* [Data in this exercise]:
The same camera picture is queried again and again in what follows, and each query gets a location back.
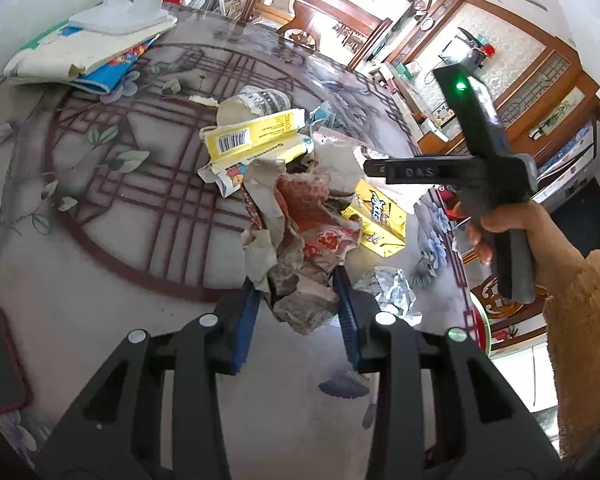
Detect low television cabinet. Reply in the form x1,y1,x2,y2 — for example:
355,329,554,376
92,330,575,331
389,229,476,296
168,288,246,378
367,59,454,156

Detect white worn booklet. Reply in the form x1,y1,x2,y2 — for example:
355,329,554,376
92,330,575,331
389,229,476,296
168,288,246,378
3,26,167,84

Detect blue white snack packet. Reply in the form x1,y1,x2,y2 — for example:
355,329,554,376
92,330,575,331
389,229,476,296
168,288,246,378
305,101,344,134

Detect brown paper bag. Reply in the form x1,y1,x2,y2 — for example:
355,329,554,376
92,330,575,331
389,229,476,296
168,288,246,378
241,147,365,337

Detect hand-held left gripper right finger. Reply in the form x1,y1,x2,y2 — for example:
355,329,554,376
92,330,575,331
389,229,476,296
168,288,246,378
330,265,563,480

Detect framed star picture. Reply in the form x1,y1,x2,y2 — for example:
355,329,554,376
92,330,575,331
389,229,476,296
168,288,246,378
432,102,456,129

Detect yellow snack box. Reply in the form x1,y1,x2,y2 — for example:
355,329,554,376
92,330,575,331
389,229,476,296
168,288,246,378
340,178,410,257

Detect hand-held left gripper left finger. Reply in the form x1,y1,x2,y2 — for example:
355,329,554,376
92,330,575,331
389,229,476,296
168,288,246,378
35,280,263,480

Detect wall television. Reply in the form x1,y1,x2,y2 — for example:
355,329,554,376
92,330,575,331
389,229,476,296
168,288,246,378
439,37,474,64

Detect blue picture book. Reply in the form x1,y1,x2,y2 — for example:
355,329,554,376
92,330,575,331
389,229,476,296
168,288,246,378
77,35,161,96

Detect black phone red case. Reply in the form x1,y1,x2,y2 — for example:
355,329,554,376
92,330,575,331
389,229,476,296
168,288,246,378
0,299,34,416

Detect red basin green rim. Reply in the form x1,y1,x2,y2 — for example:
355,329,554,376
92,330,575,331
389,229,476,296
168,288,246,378
467,289,492,357

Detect person's right hand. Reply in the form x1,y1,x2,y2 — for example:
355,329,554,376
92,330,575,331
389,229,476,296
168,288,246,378
452,200,588,306

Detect green book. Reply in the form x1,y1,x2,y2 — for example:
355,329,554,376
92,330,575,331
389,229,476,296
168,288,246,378
17,19,74,57

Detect torn white paper cup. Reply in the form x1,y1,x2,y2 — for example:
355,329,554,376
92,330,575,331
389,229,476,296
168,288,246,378
216,84,292,126

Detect person's right forearm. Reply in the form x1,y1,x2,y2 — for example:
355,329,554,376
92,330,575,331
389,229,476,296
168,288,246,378
542,249,600,462

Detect white paper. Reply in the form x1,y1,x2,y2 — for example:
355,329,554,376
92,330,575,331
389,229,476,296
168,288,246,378
352,265,424,326

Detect yellow carton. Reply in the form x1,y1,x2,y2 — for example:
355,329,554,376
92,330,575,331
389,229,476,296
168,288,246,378
198,108,316,199

* [How to complete this task]: Could the entries above be written out word for word, with no pictures?

* [Task response]:
The same camera picture is queried again and again in what follows, and each query gets a location back.
Detect low television cabinet. Reply in the form x1,y1,x2,y2 — for example:
355,329,554,376
92,330,575,331
389,229,476,296
168,288,246,378
367,59,454,156

Detect white worn booklet. Reply in the form x1,y1,x2,y2 — for example:
355,329,554,376
92,330,575,331
389,229,476,296
168,288,246,378
3,26,167,84

Detect blue white snack packet. Reply in the form x1,y1,x2,y2 — for example:
355,329,554,376
92,330,575,331
389,229,476,296
168,288,246,378
305,101,344,134

Detect brown paper bag. Reply in the form x1,y1,x2,y2 — for example:
355,329,554,376
92,330,575,331
389,229,476,296
168,288,246,378
241,147,365,337

Detect hand-held left gripper right finger. Reply in the form x1,y1,x2,y2 — for example:
355,329,554,376
92,330,575,331
389,229,476,296
168,288,246,378
330,265,563,480

Detect framed star picture. Reply in the form x1,y1,x2,y2 — for example:
355,329,554,376
92,330,575,331
389,229,476,296
168,288,246,378
432,102,456,129

Detect yellow snack box. Reply in the form x1,y1,x2,y2 — for example:
355,329,554,376
92,330,575,331
389,229,476,296
168,288,246,378
340,178,410,257

Detect hand-held left gripper left finger. Reply in the form x1,y1,x2,y2 — for example:
355,329,554,376
92,330,575,331
389,229,476,296
168,288,246,378
35,280,263,480

Detect wall television. Reply in the form x1,y1,x2,y2 — for example:
355,329,554,376
92,330,575,331
389,229,476,296
168,288,246,378
439,37,474,64

Detect blue picture book. Reply in the form x1,y1,x2,y2 — for example:
355,329,554,376
92,330,575,331
389,229,476,296
168,288,246,378
77,35,161,96

Detect black phone red case. Reply in the form x1,y1,x2,y2 — for example:
355,329,554,376
92,330,575,331
389,229,476,296
168,288,246,378
0,299,34,416

Detect red basin green rim. Reply in the form x1,y1,x2,y2 — for example:
355,329,554,376
92,330,575,331
389,229,476,296
168,288,246,378
467,289,492,357

Detect person's right hand. Reply in the form x1,y1,x2,y2 — for example:
355,329,554,376
92,330,575,331
389,229,476,296
168,288,246,378
452,200,588,306

Detect green book. Reply in the form x1,y1,x2,y2 — for example:
355,329,554,376
92,330,575,331
389,229,476,296
168,288,246,378
17,19,74,57

Detect torn white paper cup. Reply in the form x1,y1,x2,y2 — for example:
355,329,554,376
92,330,575,331
389,229,476,296
168,288,246,378
216,84,292,126

Detect person's right forearm. Reply in the form x1,y1,x2,y2 — for example:
355,329,554,376
92,330,575,331
389,229,476,296
168,288,246,378
542,249,600,462

Detect white paper. Reply in the form x1,y1,x2,y2 — for example:
355,329,554,376
92,330,575,331
389,229,476,296
168,288,246,378
352,265,424,326

Detect yellow carton. Reply in the form x1,y1,x2,y2 — for example:
355,329,554,376
92,330,575,331
389,229,476,296
168,288,246,378
198,108,316,199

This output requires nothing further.